Dive Brief:
- Providers regularly misidentify patients for procedures or other actions, sometimes with deadly consequences, a new analysis by the ECRI Institute shows.
- The risk of medical record mix-ups is “significant,” spurred by increasing patient volume, frequent handoffs among providers, and issues with interoperability and data sharing among different IT systems, the group says.
- Despite those challenges, most, if not all, patient errors are preventable.
Dive Insight:
ECRI’s Patient Safety Organization reviewed 7,613 wrong-patient events voluntarily reported by 181 healthcare organizations between January 2013 and July 2015. As such, they may represent just the tip of the iceberg of all medical record mix-ups.
“Although many healthcare workers doubt they will actually make a mistake in identifying their patients, ECRI Institute PSO and our partner PSOs have collected thousands of reports that show this isn’t the case,” William Marella, executive directive of PSO operations and analytics at ECRI, said in a statement. “We’ve seen that anyone on the patient’s healthcare team can make an identification error, including physicians, nurses, lab technicians, pharmacists, and transporters.”
Patients can be incorrectly identified at just about any point in their healthcare journey — from registration and electronic data entry and transfer to medical and surgical procedures, testing, drug treatment, blood transfusions and patient monitoring.
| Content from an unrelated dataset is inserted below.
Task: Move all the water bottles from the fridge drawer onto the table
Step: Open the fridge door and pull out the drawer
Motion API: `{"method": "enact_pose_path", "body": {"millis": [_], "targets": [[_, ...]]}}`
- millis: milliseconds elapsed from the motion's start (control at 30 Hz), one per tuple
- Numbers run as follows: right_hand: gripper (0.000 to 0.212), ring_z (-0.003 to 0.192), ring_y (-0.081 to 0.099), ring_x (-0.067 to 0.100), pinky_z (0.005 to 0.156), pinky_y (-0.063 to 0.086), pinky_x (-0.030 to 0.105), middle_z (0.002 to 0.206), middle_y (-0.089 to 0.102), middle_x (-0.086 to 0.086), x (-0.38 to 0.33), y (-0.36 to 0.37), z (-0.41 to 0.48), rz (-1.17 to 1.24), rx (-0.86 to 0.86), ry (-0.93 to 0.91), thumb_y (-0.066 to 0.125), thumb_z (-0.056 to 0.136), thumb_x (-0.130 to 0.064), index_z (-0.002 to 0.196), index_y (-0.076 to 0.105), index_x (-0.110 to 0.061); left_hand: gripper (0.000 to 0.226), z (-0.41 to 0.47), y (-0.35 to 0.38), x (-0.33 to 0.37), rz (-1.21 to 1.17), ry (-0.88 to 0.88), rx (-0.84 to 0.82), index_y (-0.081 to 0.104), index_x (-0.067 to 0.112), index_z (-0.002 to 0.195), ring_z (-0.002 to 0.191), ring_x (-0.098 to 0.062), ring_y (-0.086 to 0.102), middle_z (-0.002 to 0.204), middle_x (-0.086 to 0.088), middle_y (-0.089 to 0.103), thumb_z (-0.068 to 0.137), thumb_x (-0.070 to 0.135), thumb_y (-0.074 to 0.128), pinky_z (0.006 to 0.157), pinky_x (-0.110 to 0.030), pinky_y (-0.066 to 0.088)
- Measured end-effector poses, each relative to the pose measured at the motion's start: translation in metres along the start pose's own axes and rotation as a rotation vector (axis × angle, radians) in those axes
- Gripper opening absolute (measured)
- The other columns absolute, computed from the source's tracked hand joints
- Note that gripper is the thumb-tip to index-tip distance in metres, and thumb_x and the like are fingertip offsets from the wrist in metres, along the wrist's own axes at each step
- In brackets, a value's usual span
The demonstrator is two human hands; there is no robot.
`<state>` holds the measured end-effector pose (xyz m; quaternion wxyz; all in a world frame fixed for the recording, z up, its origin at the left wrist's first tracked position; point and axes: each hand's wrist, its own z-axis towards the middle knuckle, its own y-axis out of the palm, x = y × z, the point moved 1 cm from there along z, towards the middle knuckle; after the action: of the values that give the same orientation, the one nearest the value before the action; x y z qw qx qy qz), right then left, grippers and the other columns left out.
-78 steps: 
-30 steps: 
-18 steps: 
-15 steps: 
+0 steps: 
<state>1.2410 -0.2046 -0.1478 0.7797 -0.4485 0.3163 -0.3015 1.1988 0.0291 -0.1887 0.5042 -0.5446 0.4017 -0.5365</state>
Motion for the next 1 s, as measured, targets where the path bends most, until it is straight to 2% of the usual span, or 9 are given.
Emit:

And the error often affects at least two people — e.g., if one patient gets the wrong medication, the patient for whom it was intended may not receive what he or she was prescribed.
To cut down on such occurrences, the adoption of standardized protocol to verify patient identifies was recommended, The Wall Street Journal reports. They should also standardize how names are displayed in electronic medical records and attach patient photos. Patients and families can help to reverse the trend by actively questioning diagnostic tests and treatments.
Common practices like the bar code on a patient’s wristband with that on a medication order could also be expanded to include blood test, X-rays, and other actions, the report says.
Under federal law, providers can share safety data, including medical errors, without fear of liability. Medical errors account for 251,000 deaths every year, researchers at Johns Hopkins School of Medicine reported this year.
Both the Joint Commission and the National Quality Forum consider accurate patient identification a top priority, and NQF lists ID mix-ups as a serious reportable event.